I'm trying to formalise a regular expression based string search tool in Idris (current status here). But I'm fighting with the problem of parsing regular expressions. I've tried to build a small parsing library but gave up on this in favor to use Lightyear, a parsing combinator library for Idris.
Since I'm used to Haskell, I've tried to use a similar strategy that I would do using Parsec. My main problem is how to handle left recursion on Lightyear parsers? I've tried several encodings but pretty much all parsers end up looping and causing segmentation faults in generated code.
I don't know Lightyear, but I had some success porting Parsec to Idris:
module Parser
data Parser : Type -> Type where
P : (String -> List (a, String)) -> Parser a
unP : Parser a -> String -> List (a, String)
unP (P f) = f
total stripPrefix : (Eq a) => List a -> List a -> Maybe (List a)

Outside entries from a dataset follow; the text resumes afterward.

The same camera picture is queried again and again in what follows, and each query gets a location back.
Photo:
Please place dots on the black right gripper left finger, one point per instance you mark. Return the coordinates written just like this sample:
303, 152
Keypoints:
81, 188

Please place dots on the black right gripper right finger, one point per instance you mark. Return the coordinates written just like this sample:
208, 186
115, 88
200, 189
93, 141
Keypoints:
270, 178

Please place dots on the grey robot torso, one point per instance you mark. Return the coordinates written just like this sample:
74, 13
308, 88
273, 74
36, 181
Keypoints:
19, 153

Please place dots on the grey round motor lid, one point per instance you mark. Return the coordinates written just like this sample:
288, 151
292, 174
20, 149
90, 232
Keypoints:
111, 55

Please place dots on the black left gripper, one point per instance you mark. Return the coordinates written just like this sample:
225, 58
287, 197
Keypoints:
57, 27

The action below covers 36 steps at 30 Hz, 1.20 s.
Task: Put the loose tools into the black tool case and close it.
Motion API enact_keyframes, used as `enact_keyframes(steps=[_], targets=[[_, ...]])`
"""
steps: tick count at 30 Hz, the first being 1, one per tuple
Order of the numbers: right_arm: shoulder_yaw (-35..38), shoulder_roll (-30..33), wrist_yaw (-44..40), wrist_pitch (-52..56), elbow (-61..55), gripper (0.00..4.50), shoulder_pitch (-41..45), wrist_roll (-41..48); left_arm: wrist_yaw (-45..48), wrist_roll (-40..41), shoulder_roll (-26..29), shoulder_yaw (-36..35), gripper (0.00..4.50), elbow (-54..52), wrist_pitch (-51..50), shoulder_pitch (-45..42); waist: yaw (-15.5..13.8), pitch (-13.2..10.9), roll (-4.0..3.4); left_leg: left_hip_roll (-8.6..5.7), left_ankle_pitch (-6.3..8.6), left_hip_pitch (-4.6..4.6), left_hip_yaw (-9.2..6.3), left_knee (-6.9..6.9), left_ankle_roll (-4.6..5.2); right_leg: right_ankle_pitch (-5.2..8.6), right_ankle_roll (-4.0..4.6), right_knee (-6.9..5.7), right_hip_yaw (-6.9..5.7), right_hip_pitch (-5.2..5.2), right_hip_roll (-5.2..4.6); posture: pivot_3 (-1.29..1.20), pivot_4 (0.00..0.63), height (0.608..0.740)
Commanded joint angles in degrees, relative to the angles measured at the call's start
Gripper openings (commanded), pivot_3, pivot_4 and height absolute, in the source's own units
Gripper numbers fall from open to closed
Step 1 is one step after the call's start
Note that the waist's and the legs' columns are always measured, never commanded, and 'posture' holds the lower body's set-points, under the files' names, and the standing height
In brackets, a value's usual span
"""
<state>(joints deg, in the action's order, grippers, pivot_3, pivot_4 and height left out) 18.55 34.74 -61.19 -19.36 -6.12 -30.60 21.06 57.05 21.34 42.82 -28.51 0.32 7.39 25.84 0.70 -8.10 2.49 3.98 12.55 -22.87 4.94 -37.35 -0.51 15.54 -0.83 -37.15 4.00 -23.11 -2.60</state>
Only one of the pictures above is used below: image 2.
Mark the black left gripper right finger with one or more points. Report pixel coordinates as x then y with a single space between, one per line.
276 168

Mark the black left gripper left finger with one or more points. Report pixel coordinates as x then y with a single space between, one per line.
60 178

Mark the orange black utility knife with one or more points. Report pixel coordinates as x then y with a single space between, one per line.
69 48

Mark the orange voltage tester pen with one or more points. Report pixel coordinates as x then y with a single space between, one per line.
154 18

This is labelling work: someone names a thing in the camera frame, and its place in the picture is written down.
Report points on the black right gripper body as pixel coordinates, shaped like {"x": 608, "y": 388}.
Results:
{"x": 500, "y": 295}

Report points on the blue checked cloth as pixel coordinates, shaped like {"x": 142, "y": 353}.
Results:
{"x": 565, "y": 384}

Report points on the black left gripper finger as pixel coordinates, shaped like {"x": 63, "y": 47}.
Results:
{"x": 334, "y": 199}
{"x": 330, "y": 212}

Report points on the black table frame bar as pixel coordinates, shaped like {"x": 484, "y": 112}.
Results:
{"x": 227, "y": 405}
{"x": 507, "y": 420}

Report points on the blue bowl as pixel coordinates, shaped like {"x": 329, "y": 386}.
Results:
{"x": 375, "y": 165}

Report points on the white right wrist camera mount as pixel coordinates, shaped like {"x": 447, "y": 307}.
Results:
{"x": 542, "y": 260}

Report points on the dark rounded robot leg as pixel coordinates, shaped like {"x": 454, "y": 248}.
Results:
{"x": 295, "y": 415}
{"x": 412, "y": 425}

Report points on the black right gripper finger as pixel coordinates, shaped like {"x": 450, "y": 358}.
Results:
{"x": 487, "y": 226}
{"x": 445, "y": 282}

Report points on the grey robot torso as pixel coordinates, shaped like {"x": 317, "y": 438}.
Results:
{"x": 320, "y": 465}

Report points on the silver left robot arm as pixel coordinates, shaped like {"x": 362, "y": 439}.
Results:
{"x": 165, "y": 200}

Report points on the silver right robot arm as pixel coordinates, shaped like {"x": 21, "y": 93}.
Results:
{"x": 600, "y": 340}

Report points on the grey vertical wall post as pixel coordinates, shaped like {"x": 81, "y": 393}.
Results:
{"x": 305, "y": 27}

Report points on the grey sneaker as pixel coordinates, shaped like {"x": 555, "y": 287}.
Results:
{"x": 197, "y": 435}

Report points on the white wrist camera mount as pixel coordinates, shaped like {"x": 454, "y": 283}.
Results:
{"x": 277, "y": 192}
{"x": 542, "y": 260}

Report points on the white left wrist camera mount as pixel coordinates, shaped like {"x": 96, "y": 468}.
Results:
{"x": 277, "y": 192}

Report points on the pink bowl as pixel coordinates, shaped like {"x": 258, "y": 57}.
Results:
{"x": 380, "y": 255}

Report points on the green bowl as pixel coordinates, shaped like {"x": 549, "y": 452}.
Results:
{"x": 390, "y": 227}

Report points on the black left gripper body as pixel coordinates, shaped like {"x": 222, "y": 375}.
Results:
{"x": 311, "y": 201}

stripPrefix [] ys = Just ys
stripPrefix (x::xs) (y::ys) = if (x == y) then stripPrefix xs ys else Nothing
stripPrefix _ _ = Nothing
total token : String -> Parser ()
token tk = P $ \s => case stripPrefix (unpack tk) (unpack s) of
Just s' => [((), pack s')]
Nothing => []
total skip : Parser ()
skip = P $ \s => case unpack s of
[] => []
(_::s') => [((), pack s')]
instance Functor Parser where
map f p = P $ \s => map (\(x, s') => (f x, s')) (unP p s)
instance Applicative Parser where
pure x = P $ \s => [(x, s)]
(P pf) <*> (P px) = P $ \s => concat (map (\(f, s') => map (\(x, s'') => (f x, s'')) (px s')) (pf s))
instance Alternative Parser where
empty = P $ \s => []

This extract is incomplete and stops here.